[Exercise details]
Beneath this line is the data. Output exactly the lines from the line with "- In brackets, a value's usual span" to the line with "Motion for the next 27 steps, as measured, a", both ends included, and nothing more.

(Records excerpted from a collection)
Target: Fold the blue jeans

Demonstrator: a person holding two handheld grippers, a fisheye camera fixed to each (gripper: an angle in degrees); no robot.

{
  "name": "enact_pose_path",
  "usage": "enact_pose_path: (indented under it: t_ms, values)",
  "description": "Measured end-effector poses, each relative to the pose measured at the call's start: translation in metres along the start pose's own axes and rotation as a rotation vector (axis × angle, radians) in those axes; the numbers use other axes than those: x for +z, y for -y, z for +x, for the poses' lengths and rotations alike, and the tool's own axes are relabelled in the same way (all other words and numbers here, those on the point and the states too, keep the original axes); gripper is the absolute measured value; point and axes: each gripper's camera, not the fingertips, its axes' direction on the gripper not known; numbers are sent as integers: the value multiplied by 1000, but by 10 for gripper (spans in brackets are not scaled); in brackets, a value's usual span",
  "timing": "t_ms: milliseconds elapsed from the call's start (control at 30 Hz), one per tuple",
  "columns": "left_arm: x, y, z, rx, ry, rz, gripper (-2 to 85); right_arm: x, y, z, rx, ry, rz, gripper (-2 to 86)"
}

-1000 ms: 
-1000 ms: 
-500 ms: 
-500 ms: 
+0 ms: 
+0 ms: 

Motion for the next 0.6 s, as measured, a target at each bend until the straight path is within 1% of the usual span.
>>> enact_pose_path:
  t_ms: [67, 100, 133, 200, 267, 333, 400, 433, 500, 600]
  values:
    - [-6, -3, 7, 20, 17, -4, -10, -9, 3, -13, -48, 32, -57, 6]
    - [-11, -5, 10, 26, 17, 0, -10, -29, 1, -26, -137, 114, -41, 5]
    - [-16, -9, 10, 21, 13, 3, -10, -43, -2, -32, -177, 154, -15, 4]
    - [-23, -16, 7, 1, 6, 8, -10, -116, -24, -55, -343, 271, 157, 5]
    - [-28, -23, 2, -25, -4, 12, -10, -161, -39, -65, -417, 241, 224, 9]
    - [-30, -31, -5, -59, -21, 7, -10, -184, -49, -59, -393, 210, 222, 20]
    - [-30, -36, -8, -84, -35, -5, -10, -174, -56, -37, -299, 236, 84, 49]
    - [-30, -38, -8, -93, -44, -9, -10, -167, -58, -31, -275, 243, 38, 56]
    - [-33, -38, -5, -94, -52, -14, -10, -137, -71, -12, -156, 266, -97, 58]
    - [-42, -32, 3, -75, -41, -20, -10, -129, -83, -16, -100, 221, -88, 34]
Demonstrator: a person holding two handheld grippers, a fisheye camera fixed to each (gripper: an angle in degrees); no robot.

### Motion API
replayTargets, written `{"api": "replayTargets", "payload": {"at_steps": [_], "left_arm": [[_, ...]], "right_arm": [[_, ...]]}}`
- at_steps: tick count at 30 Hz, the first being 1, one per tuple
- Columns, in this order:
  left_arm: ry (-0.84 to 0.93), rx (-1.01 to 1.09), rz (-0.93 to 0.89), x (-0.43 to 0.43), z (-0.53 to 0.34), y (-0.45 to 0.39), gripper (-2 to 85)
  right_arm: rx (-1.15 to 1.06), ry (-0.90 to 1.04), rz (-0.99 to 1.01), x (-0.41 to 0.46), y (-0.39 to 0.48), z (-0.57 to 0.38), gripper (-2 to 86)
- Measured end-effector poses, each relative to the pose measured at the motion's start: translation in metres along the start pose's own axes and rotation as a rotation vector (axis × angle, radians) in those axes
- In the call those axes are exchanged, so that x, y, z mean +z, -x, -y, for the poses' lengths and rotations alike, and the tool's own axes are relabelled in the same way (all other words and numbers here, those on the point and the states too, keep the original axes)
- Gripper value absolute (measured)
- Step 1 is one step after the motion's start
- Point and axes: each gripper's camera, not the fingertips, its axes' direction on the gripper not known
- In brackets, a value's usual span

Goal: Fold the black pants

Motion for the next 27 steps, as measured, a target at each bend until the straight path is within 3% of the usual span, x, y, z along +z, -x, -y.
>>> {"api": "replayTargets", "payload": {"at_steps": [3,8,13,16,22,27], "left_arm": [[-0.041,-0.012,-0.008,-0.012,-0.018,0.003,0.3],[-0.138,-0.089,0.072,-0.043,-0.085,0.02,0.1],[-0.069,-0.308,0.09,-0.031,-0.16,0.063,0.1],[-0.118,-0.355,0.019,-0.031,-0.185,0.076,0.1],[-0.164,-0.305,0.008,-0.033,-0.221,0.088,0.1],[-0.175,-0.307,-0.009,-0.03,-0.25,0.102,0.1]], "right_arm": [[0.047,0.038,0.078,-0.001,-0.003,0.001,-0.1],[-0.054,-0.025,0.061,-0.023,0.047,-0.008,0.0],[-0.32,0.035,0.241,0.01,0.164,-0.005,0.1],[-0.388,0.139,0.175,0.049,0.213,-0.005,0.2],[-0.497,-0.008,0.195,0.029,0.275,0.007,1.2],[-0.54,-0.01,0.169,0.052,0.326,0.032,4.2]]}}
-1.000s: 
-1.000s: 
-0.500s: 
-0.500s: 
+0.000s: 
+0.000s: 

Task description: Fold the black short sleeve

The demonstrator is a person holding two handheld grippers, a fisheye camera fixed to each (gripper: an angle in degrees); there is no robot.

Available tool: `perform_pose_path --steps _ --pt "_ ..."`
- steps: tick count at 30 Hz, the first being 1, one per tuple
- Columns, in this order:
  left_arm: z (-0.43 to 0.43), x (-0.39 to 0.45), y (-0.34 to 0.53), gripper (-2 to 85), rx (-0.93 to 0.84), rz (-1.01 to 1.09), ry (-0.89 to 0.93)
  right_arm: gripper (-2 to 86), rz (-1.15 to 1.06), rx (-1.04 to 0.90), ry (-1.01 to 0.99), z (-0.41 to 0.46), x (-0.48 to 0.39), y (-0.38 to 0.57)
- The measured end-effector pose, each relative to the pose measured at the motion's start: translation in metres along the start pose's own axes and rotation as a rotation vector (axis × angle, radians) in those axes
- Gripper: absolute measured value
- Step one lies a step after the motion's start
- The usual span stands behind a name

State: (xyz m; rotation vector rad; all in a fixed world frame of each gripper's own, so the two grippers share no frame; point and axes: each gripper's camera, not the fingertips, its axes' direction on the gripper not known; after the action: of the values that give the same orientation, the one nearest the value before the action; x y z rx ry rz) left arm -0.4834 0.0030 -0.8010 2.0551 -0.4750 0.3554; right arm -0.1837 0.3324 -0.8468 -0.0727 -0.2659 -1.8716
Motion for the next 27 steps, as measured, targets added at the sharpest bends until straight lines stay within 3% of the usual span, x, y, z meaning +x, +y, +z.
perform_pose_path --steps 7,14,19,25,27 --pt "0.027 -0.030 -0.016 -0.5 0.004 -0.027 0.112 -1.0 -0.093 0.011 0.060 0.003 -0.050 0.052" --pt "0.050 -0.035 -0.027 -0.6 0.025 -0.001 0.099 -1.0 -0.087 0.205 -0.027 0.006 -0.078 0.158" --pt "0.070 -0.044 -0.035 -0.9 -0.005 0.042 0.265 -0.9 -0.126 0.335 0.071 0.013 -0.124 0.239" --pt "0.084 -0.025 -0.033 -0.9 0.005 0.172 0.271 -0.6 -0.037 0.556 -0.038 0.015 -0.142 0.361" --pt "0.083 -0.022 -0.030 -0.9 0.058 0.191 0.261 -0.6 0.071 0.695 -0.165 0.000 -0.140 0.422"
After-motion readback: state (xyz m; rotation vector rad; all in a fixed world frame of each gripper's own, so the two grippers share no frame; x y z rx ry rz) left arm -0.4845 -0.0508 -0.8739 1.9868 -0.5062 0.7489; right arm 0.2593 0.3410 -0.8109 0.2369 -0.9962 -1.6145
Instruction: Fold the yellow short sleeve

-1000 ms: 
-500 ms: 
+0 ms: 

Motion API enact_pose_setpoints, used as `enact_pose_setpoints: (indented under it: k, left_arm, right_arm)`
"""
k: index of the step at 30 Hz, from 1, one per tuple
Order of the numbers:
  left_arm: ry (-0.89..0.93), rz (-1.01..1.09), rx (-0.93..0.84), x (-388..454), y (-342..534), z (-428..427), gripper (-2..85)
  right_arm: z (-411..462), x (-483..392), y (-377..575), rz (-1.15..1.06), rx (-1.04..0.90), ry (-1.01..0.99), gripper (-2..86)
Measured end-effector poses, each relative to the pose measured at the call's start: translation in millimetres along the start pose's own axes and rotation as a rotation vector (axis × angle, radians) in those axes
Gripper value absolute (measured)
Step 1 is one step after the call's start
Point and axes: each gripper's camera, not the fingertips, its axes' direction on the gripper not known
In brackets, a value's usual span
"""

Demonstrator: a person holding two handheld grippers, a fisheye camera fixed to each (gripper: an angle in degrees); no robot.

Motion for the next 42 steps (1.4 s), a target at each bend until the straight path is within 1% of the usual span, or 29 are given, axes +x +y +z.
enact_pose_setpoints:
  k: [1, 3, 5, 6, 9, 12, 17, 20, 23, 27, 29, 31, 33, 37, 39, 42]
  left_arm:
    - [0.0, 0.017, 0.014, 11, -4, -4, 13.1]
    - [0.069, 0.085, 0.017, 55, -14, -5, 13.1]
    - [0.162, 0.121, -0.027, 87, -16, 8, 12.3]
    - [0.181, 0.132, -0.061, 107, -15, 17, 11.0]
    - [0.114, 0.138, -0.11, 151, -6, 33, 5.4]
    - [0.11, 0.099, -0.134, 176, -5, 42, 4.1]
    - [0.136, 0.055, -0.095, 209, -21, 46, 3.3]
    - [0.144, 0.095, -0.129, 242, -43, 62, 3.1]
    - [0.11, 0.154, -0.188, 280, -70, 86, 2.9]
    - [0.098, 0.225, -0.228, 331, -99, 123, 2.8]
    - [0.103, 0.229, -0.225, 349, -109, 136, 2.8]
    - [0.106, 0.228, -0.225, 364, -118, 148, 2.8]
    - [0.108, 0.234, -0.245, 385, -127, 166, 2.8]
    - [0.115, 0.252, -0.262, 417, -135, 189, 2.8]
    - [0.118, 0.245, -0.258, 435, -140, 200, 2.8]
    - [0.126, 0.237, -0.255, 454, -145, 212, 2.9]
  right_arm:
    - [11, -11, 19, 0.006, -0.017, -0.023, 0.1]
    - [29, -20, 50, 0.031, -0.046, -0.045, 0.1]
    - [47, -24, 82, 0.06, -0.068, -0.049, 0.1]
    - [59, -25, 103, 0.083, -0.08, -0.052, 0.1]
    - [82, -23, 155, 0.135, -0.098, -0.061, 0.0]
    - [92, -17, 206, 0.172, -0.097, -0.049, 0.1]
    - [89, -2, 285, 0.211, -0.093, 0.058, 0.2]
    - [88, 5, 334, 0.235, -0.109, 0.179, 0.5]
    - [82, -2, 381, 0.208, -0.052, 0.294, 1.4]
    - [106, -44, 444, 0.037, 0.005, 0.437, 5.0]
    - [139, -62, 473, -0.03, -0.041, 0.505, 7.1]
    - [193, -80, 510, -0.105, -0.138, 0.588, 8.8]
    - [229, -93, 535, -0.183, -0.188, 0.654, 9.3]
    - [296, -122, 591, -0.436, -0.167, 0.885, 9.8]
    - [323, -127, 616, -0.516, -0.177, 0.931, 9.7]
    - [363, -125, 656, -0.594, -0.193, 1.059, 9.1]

[Response below]
- In brackets, a value's usual span

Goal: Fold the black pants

Motion for the next 27 steps, as measured, a target at each bend until the straight path is within 3% of the usual span, x, y, z along +z, -x, -y.

This exercise is now fully answered.